Il aura donc fallu quinze ans. Quinze longues années de procédures, d’auditions, de perquisitions feutrées et de silences diplomatiques pour que la justice française ose, enfin, poser un point final à l’enquête sur les « biens mal acquis » de la famille Bongo. Un dossier aussi tentaculaire qu’un pipeline pétrolier, aussi délicat qu’un contrat de défense franco-africain, et surtout… aussi symbolique que gênant pour tout le petit monde de la Françafrique.
Le 28 mars dernier, le juge d’instruction parisien en charge de cette affaire a officiellement clôturé ses investigations. Une annonce sobre, presque timide, transmise à l’AFP comme on enverrait une carte postale depuis les limbes judiciaires. Rappelons les faits : la dynastie Bongo, qui a régné sans partage sur le Gabon depuis l’époque du transistor, est accusée d’avoir accumulé en France un patrimoine immobilier estimé à 85 millions d’euros. Rien que ça. Appartements haussmanniens, villas cossues, comptes bien garnis – la panoplie parfaite du parfait rentier… sauf que ce capital aurait été construit avec l’argent du contribuable gabonais, sans son consentement, ni son intérêt.
Cerise sur le gâteau moisi : la BNP Paribas est elle aussi citée. On ignore encore si la banque était complice, négligente ou simplement trop occupée à compter les billets pour s’interroger sur leur provenance. En tout cas, l’affaire révèle une fois de plus à quel point certaines institutions financières excellent dans l’art du flou artistique, surtout quand les dépôts viennent de pays au sous-sol généreux.
Mais le plus savoureux reste l’épisode récent qui donne à ce feuilleton judiciaire un rebondissement inattendu : le coup d’État d’août 2023. En renversant Ali Bongo, les militaires gabonais ont non seulement changé le cours politique du pays, mais aussi rendu obsolète l’immunité présidentielle de l’intéressé. Ali, longtemps intangible, devient soudainement justiciable. Il n’est pas encore mis en examen, certes, mais son ombre plane désormais au-dessus du dossier comme une épée de Damoclès parfumée au kérosène d’Elf.

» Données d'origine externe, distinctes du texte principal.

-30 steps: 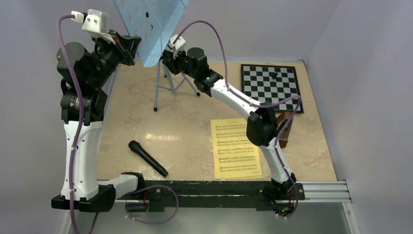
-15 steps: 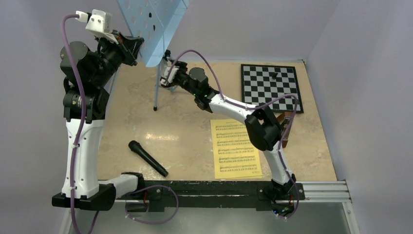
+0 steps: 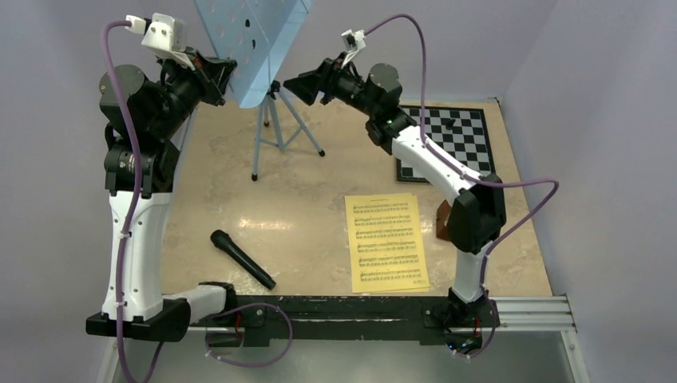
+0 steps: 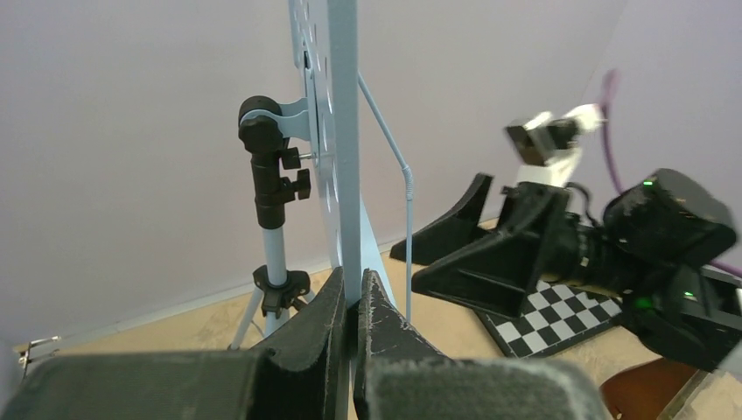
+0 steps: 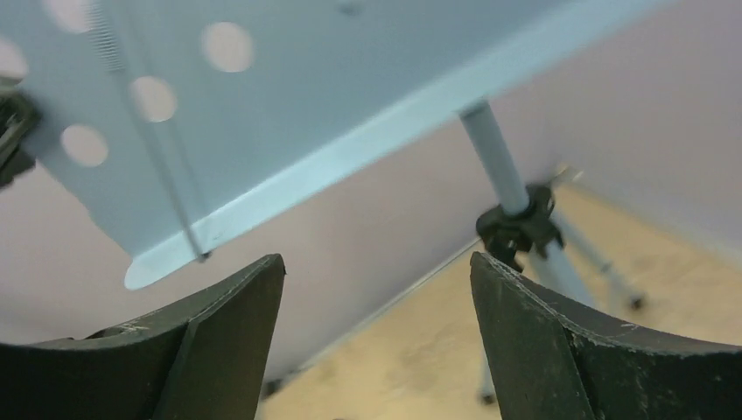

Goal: Pack up the instrument practice props

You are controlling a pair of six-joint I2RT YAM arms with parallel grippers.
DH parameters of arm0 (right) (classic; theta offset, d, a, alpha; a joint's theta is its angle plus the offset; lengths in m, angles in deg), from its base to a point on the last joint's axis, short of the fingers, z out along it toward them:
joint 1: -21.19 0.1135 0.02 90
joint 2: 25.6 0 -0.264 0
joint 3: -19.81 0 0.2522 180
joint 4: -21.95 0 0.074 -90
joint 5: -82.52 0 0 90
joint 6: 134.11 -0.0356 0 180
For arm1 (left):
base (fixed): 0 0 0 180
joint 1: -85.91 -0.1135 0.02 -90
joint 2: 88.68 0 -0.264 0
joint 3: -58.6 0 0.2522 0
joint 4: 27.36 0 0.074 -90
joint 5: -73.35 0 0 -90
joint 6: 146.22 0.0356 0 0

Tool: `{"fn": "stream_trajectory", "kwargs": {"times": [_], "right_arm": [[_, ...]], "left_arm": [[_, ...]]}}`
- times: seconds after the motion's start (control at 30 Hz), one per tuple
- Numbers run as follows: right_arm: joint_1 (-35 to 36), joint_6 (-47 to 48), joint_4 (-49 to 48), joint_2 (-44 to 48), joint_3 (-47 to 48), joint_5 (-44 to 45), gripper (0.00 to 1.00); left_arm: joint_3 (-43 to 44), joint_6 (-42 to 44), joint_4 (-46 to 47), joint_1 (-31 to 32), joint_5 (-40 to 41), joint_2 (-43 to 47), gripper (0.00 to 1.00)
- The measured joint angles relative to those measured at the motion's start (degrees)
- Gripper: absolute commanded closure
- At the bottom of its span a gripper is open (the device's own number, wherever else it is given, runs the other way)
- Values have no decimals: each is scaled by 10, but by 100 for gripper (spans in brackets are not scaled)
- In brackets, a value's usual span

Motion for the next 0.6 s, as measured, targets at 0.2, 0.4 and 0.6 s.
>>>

Et pendant que le Parquet national financier (PNF) affine ses réquisitions, que la France se débat entre hypocrisie diplomatique et bonne conscience judiciaire, le peuple gabonais, lui, regarde. Peut-être avec espoir, sûrement avec lassitude. Car derrière les grandes envolées sur la fin de la corruption et la moralisation des élites se cache une question crue : verra-t-on, un jour, l’argent revenir au Gabon ? Et si oui, pour faire quoi ? Reconstruire un hôpital ? Asphalter une route ? Ou acheter d'autres berlines pour les nouveaux maîtres du moment ?
Il serait tentant de croire que cette affaire marque la fin de la Françafrique. Ce serait mal connaître ses métamorphoses. Elle ne meurt jamais. Elle change de costume, de discours, de décor. Mais ses rouages ces connivences troubles entre pouvoir politique, intérêts économiques et silence diplomatique restent bien huilés. Comme les comptes en Suisse.
En attendant, la justice française a promis une décision « prochainement ». Dans le lexique judiciaire, ce mot signifie tout et son contraire. En Afrique comme en Europe, le temps de la justice n’est pas celui des peuples. Mais qu’importe : l’histoire, elle, a de la mémoire. Et parfois, elle revient frapper à la porte des palais, même les mieux gardés.